[Nepomuk] Virtuoso Problems - nao:userVisible

Ignacio Serantes kde at aynoa.net
Mon Aug 27 12:18:23 UTC 2012


Hi,

I'm really busy this days but this is my quick post.

On a quick test

SELECT DISTINCT *

WHERE {

  ?x0 a [ nao:userVisible "true"^^xsd:boolean ] .

}


returns 44330 records so an SQL EXIST() clause it's not the best
alternative.
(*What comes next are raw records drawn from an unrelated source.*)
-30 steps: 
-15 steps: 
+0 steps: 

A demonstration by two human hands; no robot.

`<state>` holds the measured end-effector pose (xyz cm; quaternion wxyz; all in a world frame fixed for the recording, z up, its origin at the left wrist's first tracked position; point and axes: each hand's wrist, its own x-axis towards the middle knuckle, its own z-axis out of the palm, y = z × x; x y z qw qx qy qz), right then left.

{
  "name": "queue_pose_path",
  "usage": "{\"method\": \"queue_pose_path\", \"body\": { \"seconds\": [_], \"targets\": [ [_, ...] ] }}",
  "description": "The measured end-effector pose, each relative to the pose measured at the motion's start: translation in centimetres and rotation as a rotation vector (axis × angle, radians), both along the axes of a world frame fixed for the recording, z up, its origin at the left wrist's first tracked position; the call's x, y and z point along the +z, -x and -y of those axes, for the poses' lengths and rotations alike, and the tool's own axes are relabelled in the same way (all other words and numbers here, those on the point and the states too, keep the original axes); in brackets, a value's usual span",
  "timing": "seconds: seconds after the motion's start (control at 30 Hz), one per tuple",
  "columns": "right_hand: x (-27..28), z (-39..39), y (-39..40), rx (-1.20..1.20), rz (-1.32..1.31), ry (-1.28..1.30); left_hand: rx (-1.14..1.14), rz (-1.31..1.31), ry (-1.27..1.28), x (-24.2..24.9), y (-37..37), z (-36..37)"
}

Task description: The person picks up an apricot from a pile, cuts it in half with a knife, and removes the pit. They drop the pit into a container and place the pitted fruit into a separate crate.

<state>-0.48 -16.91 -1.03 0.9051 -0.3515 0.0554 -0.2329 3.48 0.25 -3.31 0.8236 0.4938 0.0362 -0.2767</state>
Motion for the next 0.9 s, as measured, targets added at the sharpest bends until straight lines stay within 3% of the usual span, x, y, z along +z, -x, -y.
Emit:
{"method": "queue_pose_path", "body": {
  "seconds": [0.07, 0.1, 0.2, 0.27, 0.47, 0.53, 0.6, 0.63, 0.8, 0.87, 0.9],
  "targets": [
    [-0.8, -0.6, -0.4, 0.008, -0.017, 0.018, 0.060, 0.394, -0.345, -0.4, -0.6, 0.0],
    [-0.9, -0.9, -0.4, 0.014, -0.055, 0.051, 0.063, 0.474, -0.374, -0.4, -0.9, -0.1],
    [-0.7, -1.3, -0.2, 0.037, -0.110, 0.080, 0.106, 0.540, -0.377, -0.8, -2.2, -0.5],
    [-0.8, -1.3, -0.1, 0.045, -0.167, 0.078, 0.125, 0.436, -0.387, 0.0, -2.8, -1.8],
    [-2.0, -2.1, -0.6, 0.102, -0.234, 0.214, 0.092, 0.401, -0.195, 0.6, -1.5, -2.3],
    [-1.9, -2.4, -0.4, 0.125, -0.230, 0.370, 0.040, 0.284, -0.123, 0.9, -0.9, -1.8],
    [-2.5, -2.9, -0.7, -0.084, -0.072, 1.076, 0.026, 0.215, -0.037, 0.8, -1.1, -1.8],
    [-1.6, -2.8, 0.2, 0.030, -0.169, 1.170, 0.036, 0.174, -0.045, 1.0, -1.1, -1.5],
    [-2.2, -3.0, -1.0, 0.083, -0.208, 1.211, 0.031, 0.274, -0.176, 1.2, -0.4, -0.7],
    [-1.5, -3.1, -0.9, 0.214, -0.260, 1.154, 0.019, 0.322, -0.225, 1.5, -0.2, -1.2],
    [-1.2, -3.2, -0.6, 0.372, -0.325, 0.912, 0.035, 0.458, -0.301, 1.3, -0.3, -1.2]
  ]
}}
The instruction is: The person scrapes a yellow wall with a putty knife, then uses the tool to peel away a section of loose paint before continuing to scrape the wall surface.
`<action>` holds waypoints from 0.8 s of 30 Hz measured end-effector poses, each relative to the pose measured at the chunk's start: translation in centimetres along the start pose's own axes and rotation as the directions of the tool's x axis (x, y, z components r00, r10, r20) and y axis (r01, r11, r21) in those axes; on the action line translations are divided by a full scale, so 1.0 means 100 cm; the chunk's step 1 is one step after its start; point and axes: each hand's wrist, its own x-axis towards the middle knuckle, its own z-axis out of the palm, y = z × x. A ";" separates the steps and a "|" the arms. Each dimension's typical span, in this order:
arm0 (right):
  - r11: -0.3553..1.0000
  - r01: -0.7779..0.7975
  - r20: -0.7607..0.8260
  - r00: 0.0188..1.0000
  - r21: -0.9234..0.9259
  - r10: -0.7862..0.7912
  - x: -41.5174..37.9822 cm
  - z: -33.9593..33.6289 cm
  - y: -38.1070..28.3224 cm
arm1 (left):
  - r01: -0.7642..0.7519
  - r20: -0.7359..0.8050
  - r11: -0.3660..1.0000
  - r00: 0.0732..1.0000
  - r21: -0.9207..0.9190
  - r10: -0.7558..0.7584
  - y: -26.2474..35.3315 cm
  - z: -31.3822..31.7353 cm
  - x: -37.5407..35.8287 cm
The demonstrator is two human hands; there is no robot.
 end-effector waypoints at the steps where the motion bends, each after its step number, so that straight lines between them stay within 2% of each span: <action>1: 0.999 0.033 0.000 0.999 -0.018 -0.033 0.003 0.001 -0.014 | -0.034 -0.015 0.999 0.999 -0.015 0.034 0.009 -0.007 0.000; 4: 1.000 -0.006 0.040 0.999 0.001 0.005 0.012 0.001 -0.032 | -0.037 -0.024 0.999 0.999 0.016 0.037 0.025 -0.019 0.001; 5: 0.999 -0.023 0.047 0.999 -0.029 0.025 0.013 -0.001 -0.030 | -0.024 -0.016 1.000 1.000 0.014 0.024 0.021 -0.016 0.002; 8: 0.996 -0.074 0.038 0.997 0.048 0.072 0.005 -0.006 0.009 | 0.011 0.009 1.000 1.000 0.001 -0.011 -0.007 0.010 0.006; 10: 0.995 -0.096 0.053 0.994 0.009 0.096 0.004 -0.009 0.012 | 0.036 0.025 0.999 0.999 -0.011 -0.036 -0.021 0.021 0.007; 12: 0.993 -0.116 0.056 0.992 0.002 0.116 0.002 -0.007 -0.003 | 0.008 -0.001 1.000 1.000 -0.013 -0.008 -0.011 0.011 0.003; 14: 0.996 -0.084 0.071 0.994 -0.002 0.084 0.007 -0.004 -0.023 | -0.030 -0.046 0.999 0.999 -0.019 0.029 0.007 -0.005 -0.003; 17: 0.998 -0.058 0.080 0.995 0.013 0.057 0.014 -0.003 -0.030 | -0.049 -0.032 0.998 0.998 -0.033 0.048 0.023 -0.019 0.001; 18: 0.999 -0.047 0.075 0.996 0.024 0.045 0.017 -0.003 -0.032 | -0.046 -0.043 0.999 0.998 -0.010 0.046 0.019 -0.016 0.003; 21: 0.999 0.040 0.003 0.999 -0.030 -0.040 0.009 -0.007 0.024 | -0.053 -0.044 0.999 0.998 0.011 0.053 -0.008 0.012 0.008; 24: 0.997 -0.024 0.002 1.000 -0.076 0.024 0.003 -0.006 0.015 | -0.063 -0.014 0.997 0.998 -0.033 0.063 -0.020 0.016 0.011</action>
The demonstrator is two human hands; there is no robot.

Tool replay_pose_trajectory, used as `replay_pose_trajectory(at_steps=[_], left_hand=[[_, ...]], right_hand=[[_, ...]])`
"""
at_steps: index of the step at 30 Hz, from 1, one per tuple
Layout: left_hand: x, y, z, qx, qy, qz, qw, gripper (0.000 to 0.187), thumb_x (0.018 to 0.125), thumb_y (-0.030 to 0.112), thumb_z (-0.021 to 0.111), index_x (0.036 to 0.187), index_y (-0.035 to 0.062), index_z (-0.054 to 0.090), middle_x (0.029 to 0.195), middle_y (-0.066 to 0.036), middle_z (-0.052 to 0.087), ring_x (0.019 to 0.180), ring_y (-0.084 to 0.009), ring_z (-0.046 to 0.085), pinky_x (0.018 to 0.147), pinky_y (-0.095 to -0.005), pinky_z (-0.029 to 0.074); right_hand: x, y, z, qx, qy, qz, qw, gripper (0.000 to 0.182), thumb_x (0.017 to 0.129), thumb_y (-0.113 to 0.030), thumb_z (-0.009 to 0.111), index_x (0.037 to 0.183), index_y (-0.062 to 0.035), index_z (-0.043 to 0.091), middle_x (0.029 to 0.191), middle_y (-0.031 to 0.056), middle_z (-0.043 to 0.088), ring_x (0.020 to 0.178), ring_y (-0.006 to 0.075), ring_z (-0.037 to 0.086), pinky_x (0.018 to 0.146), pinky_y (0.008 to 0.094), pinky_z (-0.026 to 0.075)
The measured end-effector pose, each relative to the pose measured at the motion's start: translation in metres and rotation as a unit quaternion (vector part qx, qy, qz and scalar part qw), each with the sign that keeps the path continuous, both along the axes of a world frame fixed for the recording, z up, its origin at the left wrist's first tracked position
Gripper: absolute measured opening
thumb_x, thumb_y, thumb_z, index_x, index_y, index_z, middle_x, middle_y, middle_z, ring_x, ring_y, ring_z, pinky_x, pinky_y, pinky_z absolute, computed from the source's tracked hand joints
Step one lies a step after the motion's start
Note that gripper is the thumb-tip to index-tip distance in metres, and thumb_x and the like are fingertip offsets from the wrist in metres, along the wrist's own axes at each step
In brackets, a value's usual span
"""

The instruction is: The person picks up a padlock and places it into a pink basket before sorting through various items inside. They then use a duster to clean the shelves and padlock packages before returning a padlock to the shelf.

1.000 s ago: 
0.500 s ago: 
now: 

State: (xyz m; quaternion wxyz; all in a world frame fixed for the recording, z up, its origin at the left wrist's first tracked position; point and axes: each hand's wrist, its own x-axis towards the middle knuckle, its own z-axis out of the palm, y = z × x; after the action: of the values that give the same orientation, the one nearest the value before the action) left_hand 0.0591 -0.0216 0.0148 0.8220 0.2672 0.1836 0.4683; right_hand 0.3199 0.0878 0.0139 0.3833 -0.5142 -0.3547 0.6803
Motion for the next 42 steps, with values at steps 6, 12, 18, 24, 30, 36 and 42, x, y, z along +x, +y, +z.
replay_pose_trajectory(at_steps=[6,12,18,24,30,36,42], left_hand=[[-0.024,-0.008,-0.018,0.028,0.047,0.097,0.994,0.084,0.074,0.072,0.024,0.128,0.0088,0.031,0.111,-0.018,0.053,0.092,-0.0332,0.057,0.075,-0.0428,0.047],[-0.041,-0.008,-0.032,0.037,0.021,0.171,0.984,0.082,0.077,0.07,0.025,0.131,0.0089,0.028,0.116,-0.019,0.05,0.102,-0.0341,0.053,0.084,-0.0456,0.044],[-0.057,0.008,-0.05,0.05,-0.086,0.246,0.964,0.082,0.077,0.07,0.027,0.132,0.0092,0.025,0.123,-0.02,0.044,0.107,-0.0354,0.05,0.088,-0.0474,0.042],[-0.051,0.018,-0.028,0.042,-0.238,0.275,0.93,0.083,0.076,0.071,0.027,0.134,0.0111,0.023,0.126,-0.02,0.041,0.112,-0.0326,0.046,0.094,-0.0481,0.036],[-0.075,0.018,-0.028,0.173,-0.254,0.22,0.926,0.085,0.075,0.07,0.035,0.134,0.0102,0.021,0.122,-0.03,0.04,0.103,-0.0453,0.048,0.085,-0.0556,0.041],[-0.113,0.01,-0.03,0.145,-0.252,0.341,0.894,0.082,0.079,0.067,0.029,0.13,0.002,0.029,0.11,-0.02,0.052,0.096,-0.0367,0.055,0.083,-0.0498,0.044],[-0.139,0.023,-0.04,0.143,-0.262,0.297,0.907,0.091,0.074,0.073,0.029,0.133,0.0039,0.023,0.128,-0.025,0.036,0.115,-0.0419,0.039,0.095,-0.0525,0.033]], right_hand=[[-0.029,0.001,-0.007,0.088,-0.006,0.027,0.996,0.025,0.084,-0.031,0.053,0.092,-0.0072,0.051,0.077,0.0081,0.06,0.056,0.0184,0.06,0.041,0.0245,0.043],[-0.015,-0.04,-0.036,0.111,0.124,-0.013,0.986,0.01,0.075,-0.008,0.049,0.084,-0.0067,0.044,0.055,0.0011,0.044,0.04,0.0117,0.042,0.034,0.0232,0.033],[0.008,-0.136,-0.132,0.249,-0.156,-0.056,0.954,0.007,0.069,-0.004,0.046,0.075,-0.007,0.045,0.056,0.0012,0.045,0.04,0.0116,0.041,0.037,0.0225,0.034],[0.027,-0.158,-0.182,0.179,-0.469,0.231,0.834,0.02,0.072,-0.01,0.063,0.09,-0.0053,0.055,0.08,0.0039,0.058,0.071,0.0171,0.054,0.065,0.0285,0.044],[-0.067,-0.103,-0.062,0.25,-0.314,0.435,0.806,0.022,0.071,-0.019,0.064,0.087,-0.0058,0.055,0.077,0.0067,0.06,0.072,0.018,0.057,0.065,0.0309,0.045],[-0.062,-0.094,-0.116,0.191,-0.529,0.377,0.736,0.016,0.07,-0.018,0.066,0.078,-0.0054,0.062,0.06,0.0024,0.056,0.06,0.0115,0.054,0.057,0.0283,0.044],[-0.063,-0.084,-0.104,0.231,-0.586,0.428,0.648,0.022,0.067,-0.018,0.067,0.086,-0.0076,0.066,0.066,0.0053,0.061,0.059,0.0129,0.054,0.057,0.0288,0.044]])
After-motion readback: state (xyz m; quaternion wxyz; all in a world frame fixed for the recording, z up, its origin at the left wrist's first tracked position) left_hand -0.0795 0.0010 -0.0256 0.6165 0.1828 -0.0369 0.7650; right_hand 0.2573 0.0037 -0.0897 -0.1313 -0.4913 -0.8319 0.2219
If there was a VIEW defined in the DBMS performance could be
better but filtering records with this kind of SQL query it's really far to
be optimal.


The best solution is the index one because the other alternatives are
ignoring nao:userVisible so it's not useful maintain this information if
you are not using it. But as you explain this is a big change so it's
better to wait.


Option 1 is the chosen one because you can't kill backwards compatibility
but consider to develop an automatic translation program for the database
because option 2 query looks like very good because there is no subquery.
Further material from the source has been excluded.